Task statement.
Go over the lines below, and when one contains the word "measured", copy it.

Information provided.

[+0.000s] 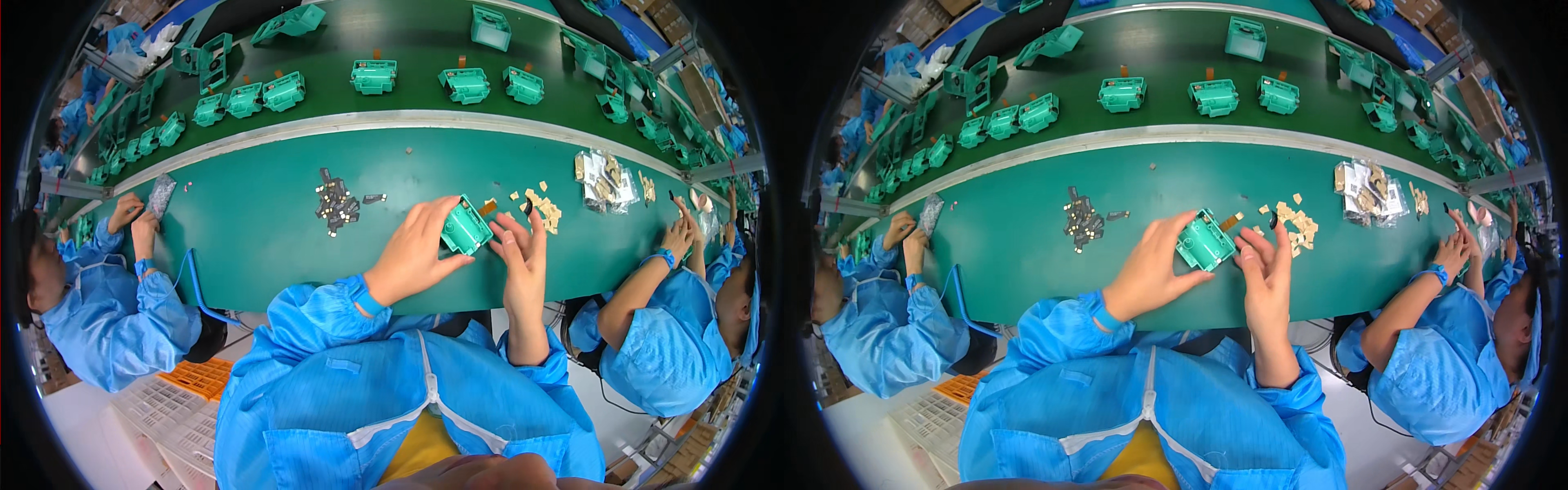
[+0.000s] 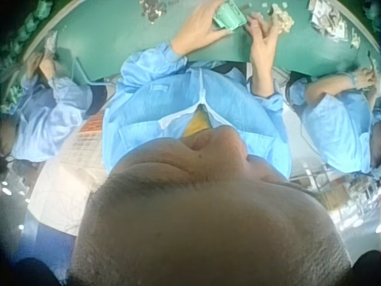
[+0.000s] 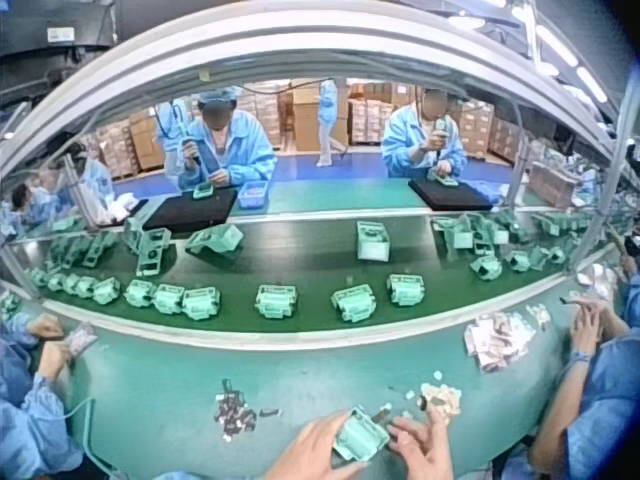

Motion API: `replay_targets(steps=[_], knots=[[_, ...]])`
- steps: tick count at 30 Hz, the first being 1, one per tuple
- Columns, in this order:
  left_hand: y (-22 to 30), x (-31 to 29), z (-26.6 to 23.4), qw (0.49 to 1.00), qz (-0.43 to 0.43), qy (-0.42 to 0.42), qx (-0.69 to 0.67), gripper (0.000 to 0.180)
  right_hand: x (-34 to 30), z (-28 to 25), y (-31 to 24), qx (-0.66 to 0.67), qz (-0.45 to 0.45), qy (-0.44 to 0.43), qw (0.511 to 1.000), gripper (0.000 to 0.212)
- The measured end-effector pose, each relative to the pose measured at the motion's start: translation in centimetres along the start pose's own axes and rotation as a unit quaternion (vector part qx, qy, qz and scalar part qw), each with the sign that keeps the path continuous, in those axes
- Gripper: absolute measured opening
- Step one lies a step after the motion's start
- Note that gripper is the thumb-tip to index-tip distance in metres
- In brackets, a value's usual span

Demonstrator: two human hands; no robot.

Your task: The person assembles small black components and small tan components into a green plastic housing by hand.

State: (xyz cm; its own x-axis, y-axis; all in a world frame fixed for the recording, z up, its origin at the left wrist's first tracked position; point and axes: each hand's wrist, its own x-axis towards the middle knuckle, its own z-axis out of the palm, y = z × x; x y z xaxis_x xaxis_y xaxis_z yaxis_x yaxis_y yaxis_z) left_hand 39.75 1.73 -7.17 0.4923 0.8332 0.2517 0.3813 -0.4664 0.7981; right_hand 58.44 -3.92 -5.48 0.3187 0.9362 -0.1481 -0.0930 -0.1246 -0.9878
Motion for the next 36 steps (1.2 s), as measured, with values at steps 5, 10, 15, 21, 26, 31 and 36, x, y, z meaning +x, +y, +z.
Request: replay_targets(steps=[5,10,15,21,26,31,36], knots=[[1.7,-1.9,0.8,0.994,-0.03,0.066,0.087,0.092,0.9,0.5,-0.5,0.06,0.001,-0.093,0.994,0.063],[2.2,-3.9,0.3,0.989,-0.067,0.069,0.114,0.091,1.8,0.4,-0.9,0.079,0.046,-0.126,0.988,0.062],[1.6,-4.2,0.1,0.985,-0.076,0.057,0.142,0.088,2.5,-1.7,-0.1,0.042,-0.006,-0.093,0.995,0.019],[1.8,-3.8,-1.7,0.99,-0.084,0.036,0.112,0.083,1.1,-2.0,-0.5,0.004,0.116,-0.134,0.984,0.006],[1.0,-3.5,-0.7,0.993,-0.069,0.095,-0.007,0.064,0.9,-1.1,-0.1,-0.034,0.163,-0.162,0.973,0.007],[0.5,-2.7,-0.1,0.992,-0.065,0.073,-0.083,0.046,1.5,-1.1,-0.2,-0.04,0.166,-0.192,0.966,0.009],[0.5,-2.7,0.6,0.99,-0.06,0.083,-0.092,0.035,2.4,-1.2,-0.6,-0.062,0.185,-0.245,0.95,0.01]])
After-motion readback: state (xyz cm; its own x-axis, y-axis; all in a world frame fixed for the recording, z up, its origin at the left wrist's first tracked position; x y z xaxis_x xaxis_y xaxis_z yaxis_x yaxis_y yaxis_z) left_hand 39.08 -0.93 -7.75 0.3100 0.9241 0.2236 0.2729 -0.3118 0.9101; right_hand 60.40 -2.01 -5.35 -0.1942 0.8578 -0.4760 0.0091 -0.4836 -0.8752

Task response.
- The measured end-effector pose, each relative to the pose measured at the motion's start: translation in centimetres along the start pose's own axes and rotation as a unit quaternion (vector part qx, qy, qz and scalar part qw), each with the sign that keeps the path continuous, in those axes
- Gripper: absolute measured opening
Motion for the next 36 steps (1.2 s), as measured, with values at steps 5, 10, 15, 21, 26, 31 and 36, x, y, z meaning +x, +y, +z.

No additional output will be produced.